PROBLEM TO SOLVE: Every entry must be given again exactly as it is written.

GIVEN DATA:
------

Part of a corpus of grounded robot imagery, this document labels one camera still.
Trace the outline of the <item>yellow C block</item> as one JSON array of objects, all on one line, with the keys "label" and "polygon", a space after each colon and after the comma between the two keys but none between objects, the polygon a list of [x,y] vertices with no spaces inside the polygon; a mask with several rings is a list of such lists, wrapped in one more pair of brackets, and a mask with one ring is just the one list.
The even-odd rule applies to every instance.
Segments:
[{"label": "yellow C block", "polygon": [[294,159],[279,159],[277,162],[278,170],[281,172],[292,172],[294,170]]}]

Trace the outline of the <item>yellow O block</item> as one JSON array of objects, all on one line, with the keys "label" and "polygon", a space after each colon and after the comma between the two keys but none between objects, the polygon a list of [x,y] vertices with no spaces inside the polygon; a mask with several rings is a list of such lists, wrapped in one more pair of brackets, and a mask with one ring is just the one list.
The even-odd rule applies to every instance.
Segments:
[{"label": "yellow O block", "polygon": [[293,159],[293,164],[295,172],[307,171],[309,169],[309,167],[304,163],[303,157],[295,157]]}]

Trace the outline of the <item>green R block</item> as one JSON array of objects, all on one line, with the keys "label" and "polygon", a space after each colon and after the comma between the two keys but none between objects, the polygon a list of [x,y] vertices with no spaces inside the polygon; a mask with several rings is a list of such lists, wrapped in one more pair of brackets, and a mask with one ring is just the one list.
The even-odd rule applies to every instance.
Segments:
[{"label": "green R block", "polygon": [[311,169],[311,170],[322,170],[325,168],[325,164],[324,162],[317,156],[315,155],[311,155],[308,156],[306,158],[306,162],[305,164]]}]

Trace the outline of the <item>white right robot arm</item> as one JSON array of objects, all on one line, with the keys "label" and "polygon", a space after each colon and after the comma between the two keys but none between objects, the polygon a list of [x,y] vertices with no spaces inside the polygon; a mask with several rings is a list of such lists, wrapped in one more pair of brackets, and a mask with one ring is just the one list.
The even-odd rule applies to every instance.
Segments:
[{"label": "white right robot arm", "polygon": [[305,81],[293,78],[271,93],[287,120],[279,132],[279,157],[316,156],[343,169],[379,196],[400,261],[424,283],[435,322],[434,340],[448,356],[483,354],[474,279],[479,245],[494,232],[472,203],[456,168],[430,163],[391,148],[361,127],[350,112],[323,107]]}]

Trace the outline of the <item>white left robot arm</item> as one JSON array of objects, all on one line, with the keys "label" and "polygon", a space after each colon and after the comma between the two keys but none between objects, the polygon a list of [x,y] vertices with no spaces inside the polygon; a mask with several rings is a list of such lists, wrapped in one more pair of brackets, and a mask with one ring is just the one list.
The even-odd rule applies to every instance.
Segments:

------

THE ANSWER:
Part of a corpus of grounded robot imagery, this document labels one camera still.
Trace the outline of the <item>yellow C block</item> as one JSON array of objects, all on one line, with the keys "label" and "polygon", a space after each colon and after the comma between the two keys but none between objects, the polygon a list of [x,y] vertices with no spaces inside the polygon; a mask with several rings is a list of such lists, wrapped in one more pair of brackets, and a mask with one ring is just the one list.
The even-odd rule applies to every instance.
Segments:
[{"label": "yellow C block", "polygon": [[294,159],[279,159],[277,162],[278,170],[281,172],[292,172],[294,170]]}]

Trace the outline of the <item>yellow O block</item> as one JSON array of objects, all on one line, with the keys "label" and "polygon", a space after each colon and after the comma between the two keys but none between objects, the polygon a list of [x,y] vertices with no spaces inside the polygon; a mask with several rings is a list of such lists, wrapped in one more pair of brackets, and a mask with one ring is just the one list.
The even-odd rule applies to every instance.
Segments:
[{"label": "yellow O block", "polygon": [[293,159],[293,164],[295,172],[307,171],[309,169],[309,167],[304,163],[303,157],[295,157]]}]

Trace the outline of the <item>green R block</item> as one JSON array of objects, all on one line, with the keys "label" and "polygon", a space after each colon and after the comma between the two keys but none between objects, the polygon a list of [x,y] vertices with no spaces inside the polygon; a mask with several rings is a list of such lists, wrapped in one more pair of brackets, and a mask with one ring is just the one list.
The even-odd rule applies to every instance.
Segments:
[{"label": "green R block", "polygon": [[311,169],[311,170],[322,170],[325,168],[325,164],[324,162],[317,156],[315,155],[311,155],[308,156],[306,158],[306,162],[305,164]]}]

Trace the outline of the <item>white right robot arm</item> as one JSON array of objects, all on one line, with the keys "label" and "polygon", a space after each colon and after the comma between the two keys but none between objects, the polygon a list of [x,y] vertices with no spaces inside the polygon; a mask with several rings is a list of such lists, wrapped in one more pair of brackets, and a mask with one ring is just the one list.
The even-odd rule applies to every instance.
Segments:
[{"label": "white right robot arm", "polygon": [[305,81],[293,78],[271,93],[287,120],[279,132],[279,157],[316,156],[343,169],[379,196],[400,261],[424,283],[435,322],[434,340],[448,356],[483,354],[474,279],[479,245],[494,232],[472,203],[456,168],[430,163],[391,148],[361,127],[350,112],[323,107]]}]

Trace the outline of the <item>white left robot arm</item> as one JSON array of objects, all on one line, with the keys "label" and "polygon", a space after each colon and after the comma between the two keys but none between objects, the polygon a list of [x,y] vertices with no spaces inside the polygon; a mask with several rings is a list of such lists, wrapped in one more pair of brackets, and a mask with one ring is just the one list.
The even-odd rule applies to every instance.
Segments:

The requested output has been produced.